Lipoprotein electrophoresis of the fasting plasma sample obtained during admission to our unit revealed a chylomicron band and a VLDL band. Investigations for secondary causes of hypertriglyceridemia, including thyroid function testing, fasting blood glucose, HbA1c, and liver and renal function tests, were unremarkable. Given the fluctuating plasma TG levels, the negative workup for more common causes of secondary hypertriglyceridemia, the negative genetic workup for primary hypertriglyceridemia, and a recent diagnosis of SLE, suspicion for autoimmune hypertriglyceridemia, potentially due to autoantibodies against LPL, apo C‐II, or GPIHBP1, was raised. Plasma samples obtained during severe hypertriglyceridemia (TG 12.6 and 11.6 mmol/L [1115 and 1026.6 mg/dL, respectively]) were retrieved for testing. The findings of elevated GPIHBP1 autoantibody titers (1206.0 and 846.7 U/mL, respectively; normal: <58.4 U/mL) (ELISA; Immuno‐Biological Laboratories, Fujioka, Japan) and low LPL mass (8.0 and 6.4 ng/mL, respectively; normal: 26.5 – 105.5 ng/mL)(ELISA; Immuno‐Biological Laboratories, Fujioka, Japan) confirmed the diagnosis of hypertriglyceridemia secondary to GPIHBP1 autoantibodies (Table 1) [6, 16].

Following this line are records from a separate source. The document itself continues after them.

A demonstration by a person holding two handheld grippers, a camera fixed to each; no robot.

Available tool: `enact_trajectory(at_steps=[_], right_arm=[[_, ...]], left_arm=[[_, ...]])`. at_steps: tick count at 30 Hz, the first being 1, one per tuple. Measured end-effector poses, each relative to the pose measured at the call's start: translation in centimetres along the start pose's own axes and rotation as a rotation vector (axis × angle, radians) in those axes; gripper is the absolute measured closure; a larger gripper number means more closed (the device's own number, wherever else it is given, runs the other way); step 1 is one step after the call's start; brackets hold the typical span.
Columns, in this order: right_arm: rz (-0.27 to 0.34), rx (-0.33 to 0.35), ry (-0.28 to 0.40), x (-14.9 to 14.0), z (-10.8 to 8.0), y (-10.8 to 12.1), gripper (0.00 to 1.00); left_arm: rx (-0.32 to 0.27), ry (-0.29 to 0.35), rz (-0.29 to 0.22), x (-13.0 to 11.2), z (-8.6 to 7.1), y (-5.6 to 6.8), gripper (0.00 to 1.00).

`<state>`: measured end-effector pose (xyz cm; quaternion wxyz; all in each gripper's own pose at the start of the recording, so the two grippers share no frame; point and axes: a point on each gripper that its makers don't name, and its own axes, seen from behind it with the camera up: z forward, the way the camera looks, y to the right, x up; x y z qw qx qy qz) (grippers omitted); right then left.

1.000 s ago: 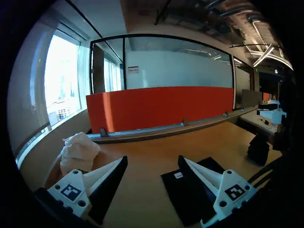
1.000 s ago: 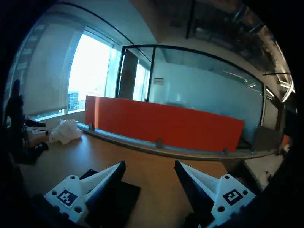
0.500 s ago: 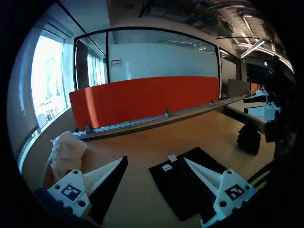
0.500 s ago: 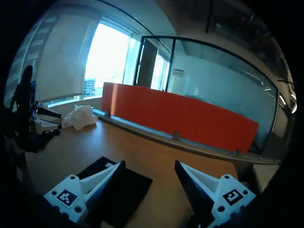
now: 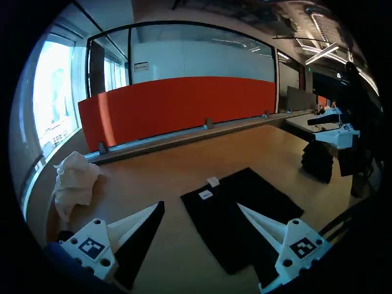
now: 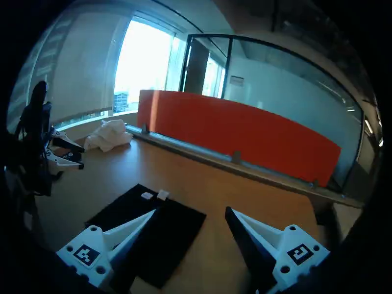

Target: Fold towel

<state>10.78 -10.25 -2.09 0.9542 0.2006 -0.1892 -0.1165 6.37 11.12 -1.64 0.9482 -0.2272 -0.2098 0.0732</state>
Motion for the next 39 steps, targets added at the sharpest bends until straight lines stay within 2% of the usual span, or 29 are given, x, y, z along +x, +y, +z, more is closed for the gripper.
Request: enact_trajectory(at_steps=[21, 33, 39], right_arm=[[-0.015, 0.079, -0.177, -11.3, 2.5, -3.7, 0.00], [-0.016, 0.105, -0.267, -16.4, 3.1, -5.1, 0.00], [-0.014, 0.134, -0.323, -19.1, 2.8, -6.0, 0.00]], left_arm=[[-0.088, -0.151, 0.039, -9.4, 2.9, 3.8, 0.02], [-0.130, -0.248, 0.051, -14.1, 3.6, 5.2, 0.02], [-0.165, -0.298, 0.068, -16.0, 3.8, 6.4, 0.02]])
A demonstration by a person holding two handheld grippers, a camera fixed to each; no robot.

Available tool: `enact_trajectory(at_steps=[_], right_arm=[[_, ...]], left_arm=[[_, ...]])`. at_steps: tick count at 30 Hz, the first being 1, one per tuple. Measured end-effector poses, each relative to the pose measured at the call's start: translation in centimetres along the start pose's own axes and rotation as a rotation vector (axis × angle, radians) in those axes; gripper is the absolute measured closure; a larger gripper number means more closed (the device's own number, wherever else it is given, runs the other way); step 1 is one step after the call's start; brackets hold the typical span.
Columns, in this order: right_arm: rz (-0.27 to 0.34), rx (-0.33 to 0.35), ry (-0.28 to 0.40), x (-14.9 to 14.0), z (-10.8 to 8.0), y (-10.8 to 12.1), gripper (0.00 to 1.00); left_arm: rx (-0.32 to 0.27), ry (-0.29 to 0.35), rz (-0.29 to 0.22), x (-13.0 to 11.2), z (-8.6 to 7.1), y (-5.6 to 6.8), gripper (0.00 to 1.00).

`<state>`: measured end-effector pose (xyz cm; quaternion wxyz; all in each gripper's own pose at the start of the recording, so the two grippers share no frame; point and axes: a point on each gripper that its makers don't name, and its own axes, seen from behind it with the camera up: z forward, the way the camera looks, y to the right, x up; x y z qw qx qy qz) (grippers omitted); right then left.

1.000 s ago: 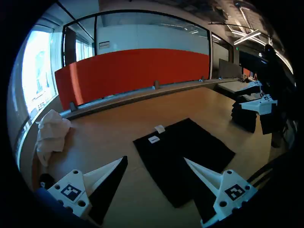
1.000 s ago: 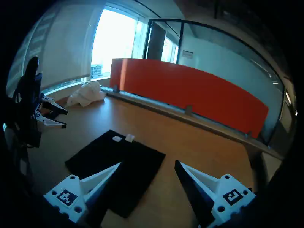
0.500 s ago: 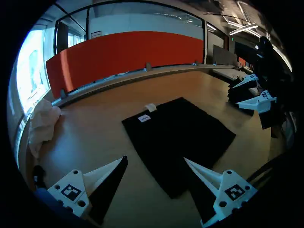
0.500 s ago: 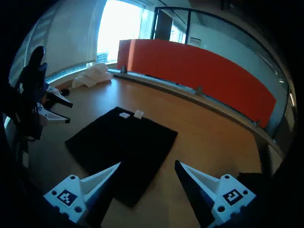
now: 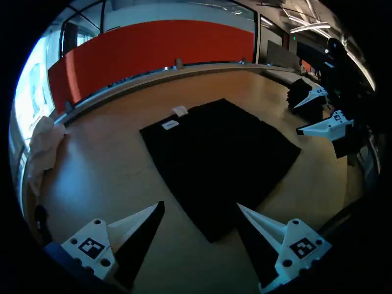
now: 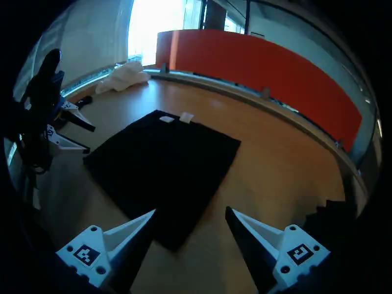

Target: Fold towel

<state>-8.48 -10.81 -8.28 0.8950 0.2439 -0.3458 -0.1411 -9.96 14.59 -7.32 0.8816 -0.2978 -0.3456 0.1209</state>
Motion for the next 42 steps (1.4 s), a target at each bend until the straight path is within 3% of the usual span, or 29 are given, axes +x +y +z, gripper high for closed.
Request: enact_trajectory(at_steps=[6, 19, 23, 29, 36, 42], right_arm=[[-0.012, 0.041, -0.061, -2.5, 0.3, -1.0, 0.00], [-0.029, 0.063, -0.106, -4.8, 0.8, -1.7, 0.05], [-0.025, 0.071, -0.116, -5.2, 0.9, -1.8, 0.15], [-0.017, 0.092, -0.140, -6.0, 1.1, -2.2, 0.32], [-0.006, 0.102, -0.142, -6.2, 1.1, -2.5, 0.38], [-0.001, 0.125, -0.143, -6.3, 1.1, -2.9, 0.53]], left_arm=[[-0.029, -0.049, 0.007, -1.5, 0.5, 1.2, 0.02], [-0.040, -0.095, 0.020, -3.4, 0.8, 1.9, 0.03], [-0.042, -0.107, 0.024, -3.9, 1.0, 2.1, 0.06], [-0.043, -0.118, 0.040, -4.3, 1.0, 2.3, 0.22], [-0.038, -0.131, 0.034, -4.4, 1.0, 2.4, 0.27], [-0.038, -0.139, 0.037, -4.5, 0.9, 2.5, 0.36]])
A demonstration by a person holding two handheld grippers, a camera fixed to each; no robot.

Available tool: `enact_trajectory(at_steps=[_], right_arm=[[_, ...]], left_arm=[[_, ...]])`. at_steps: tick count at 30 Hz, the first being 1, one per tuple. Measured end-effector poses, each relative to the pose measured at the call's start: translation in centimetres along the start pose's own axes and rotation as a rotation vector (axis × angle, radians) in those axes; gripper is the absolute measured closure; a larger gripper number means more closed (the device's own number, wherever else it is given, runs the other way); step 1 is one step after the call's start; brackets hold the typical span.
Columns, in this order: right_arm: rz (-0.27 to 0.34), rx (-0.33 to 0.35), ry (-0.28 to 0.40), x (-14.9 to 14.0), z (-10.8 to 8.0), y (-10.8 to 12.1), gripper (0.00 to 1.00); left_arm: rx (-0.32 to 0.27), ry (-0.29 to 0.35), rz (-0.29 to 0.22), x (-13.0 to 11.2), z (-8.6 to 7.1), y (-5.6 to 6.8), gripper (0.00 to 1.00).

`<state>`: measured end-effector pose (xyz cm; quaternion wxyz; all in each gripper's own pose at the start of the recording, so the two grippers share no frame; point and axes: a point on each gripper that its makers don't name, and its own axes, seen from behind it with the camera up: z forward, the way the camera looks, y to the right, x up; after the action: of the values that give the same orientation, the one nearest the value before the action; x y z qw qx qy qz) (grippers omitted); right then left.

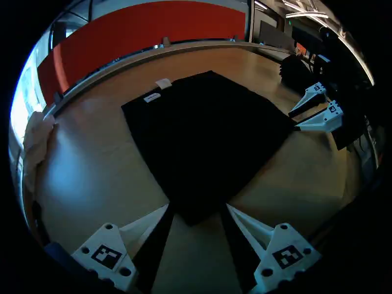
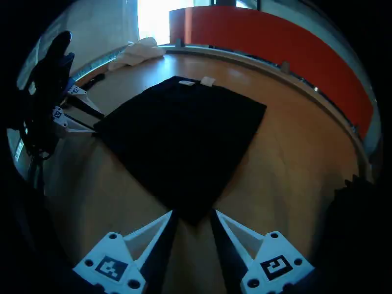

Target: Fold towel

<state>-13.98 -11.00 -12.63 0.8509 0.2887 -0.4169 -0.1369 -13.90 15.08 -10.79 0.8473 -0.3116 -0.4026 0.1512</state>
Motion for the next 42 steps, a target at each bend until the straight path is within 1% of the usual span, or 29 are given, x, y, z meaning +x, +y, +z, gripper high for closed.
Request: enact_trajectory(at_steps=[3, 4, 8, 10, 13, 15, 19, 23, 30, 34, 39, 42], right_arm=[[-0.002, 0.004, -0.001, 0.0, 0.0, -0.1, 0.62], [-0.002, 0.003, -0.001, 0.0, 0.0, -0.1, 0.64], [0.001, -0.002, 0.001, -0.1, -0.1, 0.0, 0.79], [0.004, -0.005, 0.001, 0.0, -0.1, 0.0, 0.82], [0.008, -0.008, 0.001, -0.1, -0.2, -0.1, 0.82], [0.009, -0.011, 0.001, -0.1, -0.3, -0.1, 0.83], [0.014, -0.006, 0.001, -0.1, -0.4, -0.3, 0.84], [0.023, 0.008, 0.007, 0.1, -0.6, -0.7, 0.86], [0.036, -0.001, 0.018, 0.6, -0.9, -0.7, 0.88], [0.044, 0.003, 0.030, 1.1, -1.2, -0.6, 0.88], [0.042, 0.000, 0.055, 2.2, -2.0, -0.6, 0.88], [0.039, -0.002, 0.073, 3.2, -2.8, -0.7, 0.88]], left_arm=[[0.000, -0.004, 0.004, -0.1, 0.0, 0.1, 0.45], [0.002, -0.005, 0.004, -0.1, 0.0, 0.1, 0.46], [0.007, -0.007, 0.004, -0.1, -0.1, 0.2, 0.49], [0.008, -0.009, 0.000, -0.1, -0.2, 0.3, 0.53], [0.010, -0.015, -0.010, -0.2, -0.2, 0.4, 0.58], [0.014, -0.018, -0.015, -0.2, -0.2, 0.3, 0.66], [0.019, -0.023, -0.026, -0.2, -0.2, 0.3, 0.74], [0.021, -0.030, -0.040, -0.1, -0.3, 0.2, 0.85], [0.000, -0.034, -0.064, 0.2, -0.4, 0.6, 0.87], [0.004, -0.024, -0.071, 0.7, -0.6, 0.5, 0.88], [0.011, -0.013, -0.084, 1.3, -1.3, 0.2, 0.88], [0.019, -0.006, -0.092, 1.9, -2.0, 0.1, 0.88]])
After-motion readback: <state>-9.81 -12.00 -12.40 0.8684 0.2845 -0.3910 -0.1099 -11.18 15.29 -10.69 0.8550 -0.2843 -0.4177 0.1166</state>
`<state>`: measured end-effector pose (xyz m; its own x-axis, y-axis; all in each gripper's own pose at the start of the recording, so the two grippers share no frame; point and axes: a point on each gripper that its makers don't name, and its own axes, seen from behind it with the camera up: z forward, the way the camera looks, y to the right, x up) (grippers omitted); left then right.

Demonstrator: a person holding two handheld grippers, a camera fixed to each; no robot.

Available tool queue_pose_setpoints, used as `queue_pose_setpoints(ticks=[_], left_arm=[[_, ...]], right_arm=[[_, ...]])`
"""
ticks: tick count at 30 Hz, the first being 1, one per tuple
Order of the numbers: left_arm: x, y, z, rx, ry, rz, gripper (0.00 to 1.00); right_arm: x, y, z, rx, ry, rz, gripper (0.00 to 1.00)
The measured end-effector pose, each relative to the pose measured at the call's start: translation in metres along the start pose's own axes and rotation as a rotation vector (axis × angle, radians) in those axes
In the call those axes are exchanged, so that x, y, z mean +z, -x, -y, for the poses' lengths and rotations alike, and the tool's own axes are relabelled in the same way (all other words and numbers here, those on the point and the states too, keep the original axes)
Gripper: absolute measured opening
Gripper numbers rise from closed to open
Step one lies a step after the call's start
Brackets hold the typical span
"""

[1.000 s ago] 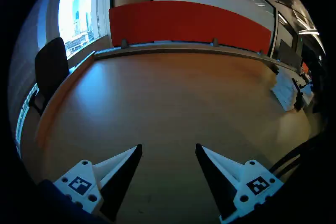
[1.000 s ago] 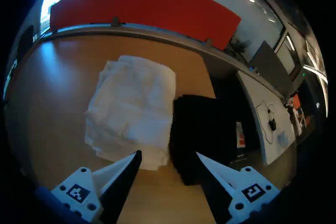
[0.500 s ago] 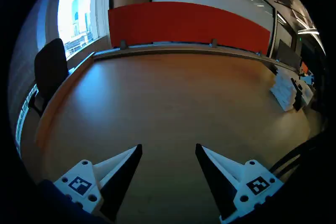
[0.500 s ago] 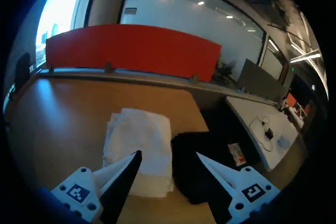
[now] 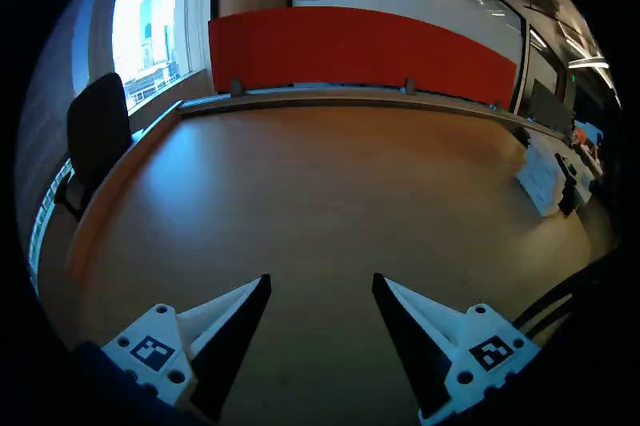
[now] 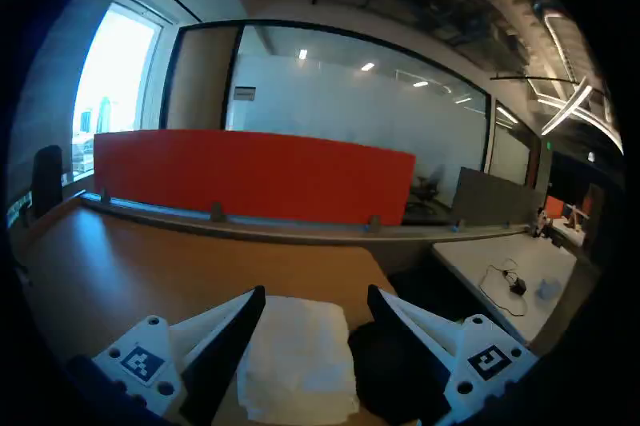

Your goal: Fold towel

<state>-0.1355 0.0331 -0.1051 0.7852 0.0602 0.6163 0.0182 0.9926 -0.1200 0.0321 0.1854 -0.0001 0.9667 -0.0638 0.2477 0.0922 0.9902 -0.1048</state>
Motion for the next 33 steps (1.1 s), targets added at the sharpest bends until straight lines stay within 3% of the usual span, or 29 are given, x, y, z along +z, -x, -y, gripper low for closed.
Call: queue_pose_setpoints(ticks=[8,14,24,33], left_arm=[[0.002,-0.003,-0.002,-0.002,0.003,-0.009,0.94],[0.003,-0.006,-0.001,-0.004,0.002,-0.016,0.94],[0.004,-0.012,0.003,-0.015,-0.003,-0.034,0.94],[0.005,-0.027,0.005,-0.022,-0.004,-0.073,0.94]], right_arm=[[-0.002,-0.029,0.014,0.063,-0.014,-0.078,1.00],[-0.003,-0.042,0.034,0.072,-0.037,-0.107,1.00],[-0.008,-0.065,0.087,0.069,-0.078,-0.157,1.00],[-0.010,-0.071,0.129,0.108,-0.095,-0.171,1.00]])
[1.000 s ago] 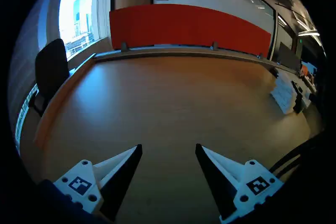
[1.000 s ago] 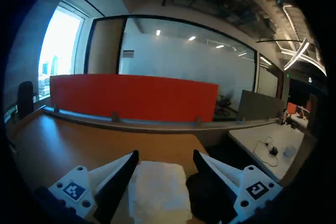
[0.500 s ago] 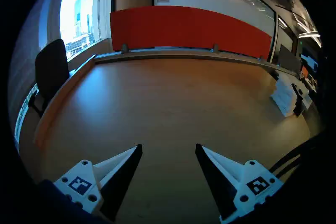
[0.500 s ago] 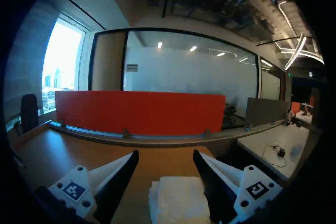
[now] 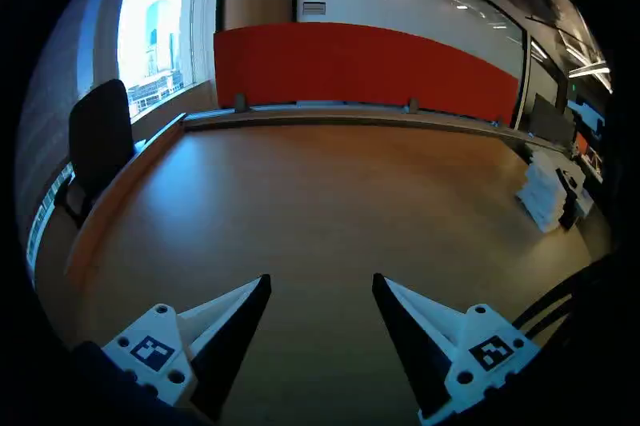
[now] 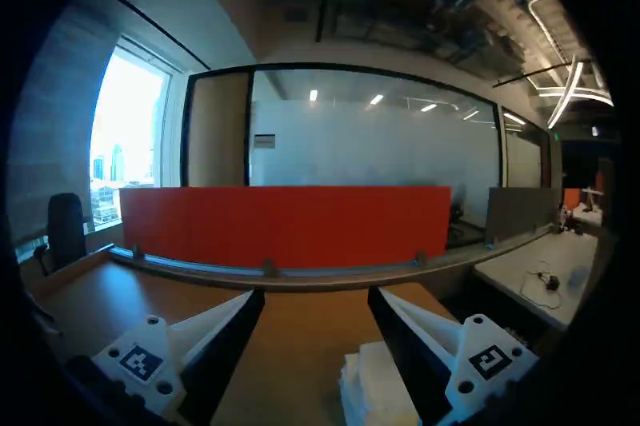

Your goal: Fold towel

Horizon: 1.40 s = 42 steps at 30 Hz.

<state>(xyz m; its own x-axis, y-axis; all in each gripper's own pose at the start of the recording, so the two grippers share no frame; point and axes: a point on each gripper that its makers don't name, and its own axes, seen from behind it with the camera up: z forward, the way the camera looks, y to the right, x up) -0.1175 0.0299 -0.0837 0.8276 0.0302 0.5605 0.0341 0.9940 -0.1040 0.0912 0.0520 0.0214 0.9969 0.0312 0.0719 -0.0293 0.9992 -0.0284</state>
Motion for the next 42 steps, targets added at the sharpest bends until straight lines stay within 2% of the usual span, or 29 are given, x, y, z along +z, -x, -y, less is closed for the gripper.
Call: queue_pose_setpoints(ticks=[6,11,17,21,24,27,30,36,42], left_arm=[[0.003,-0.018,0.003,-0.003,-0.002,-0.044,0.94],[0.004,-0.050,0.006,-0.002,-0.009,-0.127,0.94],[0.000,-0.104,0.012,-0.010,-0.023,-0.268,0.94],[-0.010,-0.143,0.021,-0.014,-0.048,-0.386,0.94],[-0.019,-0.164,0.028,-0.025,-0.065,-0.461,0.94],[-0.023,-0.173,0.031,-0.042,-0.071,-0.503,0.94],[-0.024,-0.175,0.033,-0.052,-0.071,-0.517,0.94],[-0.023,-0.177,0.034,-0.040,-0.078,-0.537,0.94],[-0.025,-0.183,0.038,-0.060,-0.082,-0.572,0.94]], right_arm=[[-0.002,0.000,0.029,0.005,-0.021,-0.005,1.00],[-0.003,0.003,0.043,0.009,-0.029,0.007,1.00],[-0.008,0.006,0.053,0.018,-0.039,0.023,1.00],[-0.011,0.008,0.057,0.016,-0.040,0.030,1.00],[-0.015,0.008,0.059,0.019,-0.039,0.036,1.00],[-0.017,0.009,0.061,0.023,-0.040,0.040,1.00],[-0.019,0.009,0.061,0.024,-0.036,0.042,1.00],[-0.021,0.011,0.063,0.008,-0.034,0.048,1.00],[-0.024,0.008,0.066,-0.002,-0.030,0.051,1.00]])
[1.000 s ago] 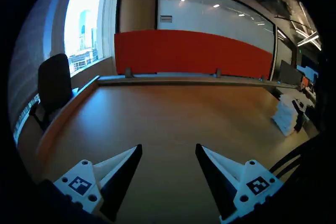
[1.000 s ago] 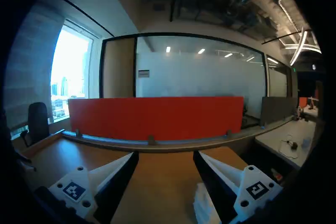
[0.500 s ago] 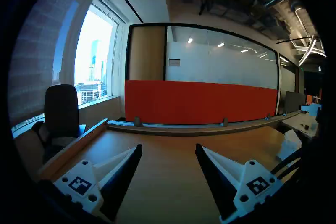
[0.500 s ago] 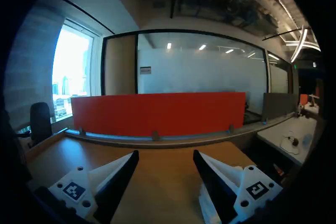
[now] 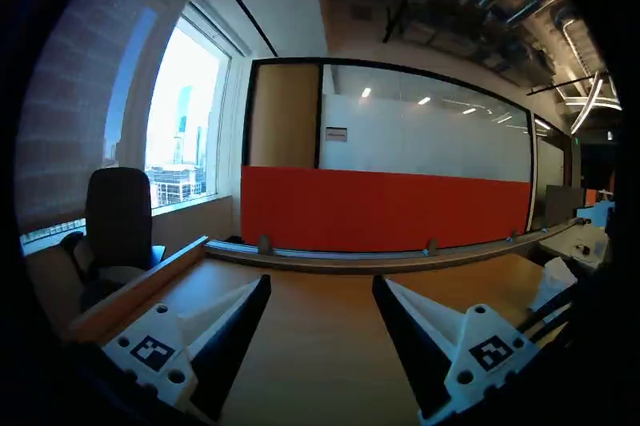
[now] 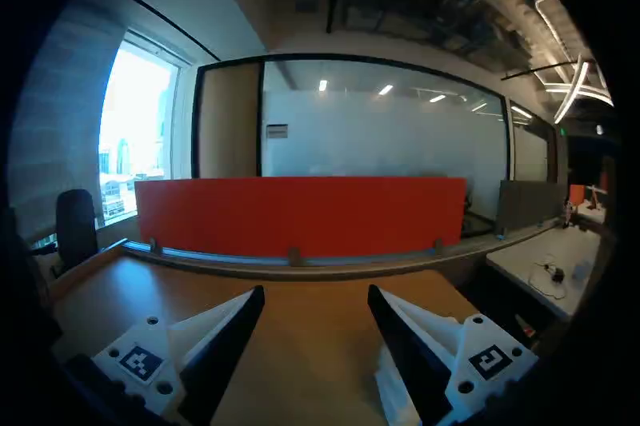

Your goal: Fold towel

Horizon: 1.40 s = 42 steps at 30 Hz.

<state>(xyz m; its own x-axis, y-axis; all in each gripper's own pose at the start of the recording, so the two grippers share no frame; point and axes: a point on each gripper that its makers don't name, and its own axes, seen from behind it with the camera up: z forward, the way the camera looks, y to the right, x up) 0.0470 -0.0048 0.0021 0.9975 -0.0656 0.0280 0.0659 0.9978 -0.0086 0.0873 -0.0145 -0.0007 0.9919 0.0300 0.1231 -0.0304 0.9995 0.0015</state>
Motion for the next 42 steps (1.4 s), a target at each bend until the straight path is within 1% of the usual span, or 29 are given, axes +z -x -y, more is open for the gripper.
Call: queue_pose_setpoints(ticks=[5,9,15,21,27,33,39,42], left_arm=[[0.001,-0.004,0.003,-0.019,-0.006,-0.027,0.94],[0.002,-0.001,0.005,-0.017,0.001,-0.037,0.94],[0.001,0.018,0.014,0.009,-0.005,-0.039,0.94],[0.001,0.039,0.018,0.004,-0.005,-0.048,0.94],[0.004,0.063,0.022,0.023,-0.011,-0.052,0.94],[0.007,0.089,0.018,0.026,-0.006,-0.052,0.94],[0.008,0.114,0.011,0.046,0.001,-0.048,0.94],[0.008,0.123,0.007,0.040,0.000,-0.049,0.94]], right_arm=[[-0.003,-0.003,0.002,-0.001,0.003,0.006,1.00],[-0.006,-0.007,0.002,-0.002,0.009,0.006,1.00],[-0.007,-0.006,0.000,-0.007,0.020,0.004,1.00],[-0.006,0.000,0.004,-0.007,0.028,0.006,1.00],[-0.004,0.008,0.009,-0.008,0.027,-0.001,1.00],[0.001,0.018,0.014,-0.010,0.023,-0.007,1.00],[0.005,0.029,0.018,-0.013,0.010,-0.013,1.00],[0.007,0.033,0.018,-0.015,0.007,-0.023,1.00]])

Her SLE and hypertriglyceridemia were well controlled with immunosuppressants and belimumab. 4 months into treatment, her plasma TG levels normalized, and she was weaned off fenofibrate and omega‐3 fatty acids. At 1.5 years after diagnosis, her ANA titer decreased from 320 to 40 IU/mL, and her anti‐dsDNA titer became undetectable. Her prednisolone was tapered off, mycophenolate mofetil was continued at 1250 mg/day, hydroxychloroquine at 200 mg/day, and belimumab at 10 mg/kg every 4 weeks. While on the same treatment regimen, her GPIHBP1 autoantibody titer (2.6 U/mL; normal: <58.4 U/mL) and LPL mass (52.4 ng/mL; normal: 26.5 – 105.5 ng/mL) normalized at 2 years after diagnosis (Table 1, Figure 1).
3. Discussion
GPIHBP1 is a glycoprotein expressed on the surface of capillary endothelial cells. It binds to LPL in the interstitial space and shuttles it to the capillary lumen for TG hydrolysis [17]. Autoantibodies against GPIHBP1 inhibit LPL binding. As a result, no functional LPL is available in the capillary lumen. This prevents the breakdown of TG in chylomicrons and VLDL, leading to severe hypertriglyceridemia [6]. Hypertriglyceridemia caused by autoantibodies against GPIHBP1 was first discovered in 2017 [6]. Currently, around 30 cases have been published (Table 2) [6–11, 14, 15, 18–21]. Due to the impaired delivery of LPL to the capillary lumen, patients with GPIHBP1 autoantibodies have low plasma LPL levels [6, 14]. The diagnosis of GPIHBP1 autoantibody syndrome is confirmed by the detection of GPIHBP1 autoantibodies and supported by a low LPL mass [16]. Autoimmune hypertriglyceridemia resulting from autoantibodies against LPL or apoC‐II is unlikely, as LPL mass is typically normal in these conditions [12]. Patients with GPIHBP1 autoantibody syndrome experience intermittent episodes of hypertriglyceridemia, and the disappearance of the autoantibody coincides with the normalization of TG and LPL mass [20, 21]. Nonetheless, the GPIHBP1 autoantibody titer does not appear to correlate with the severity of hypertriglyceridemia [14].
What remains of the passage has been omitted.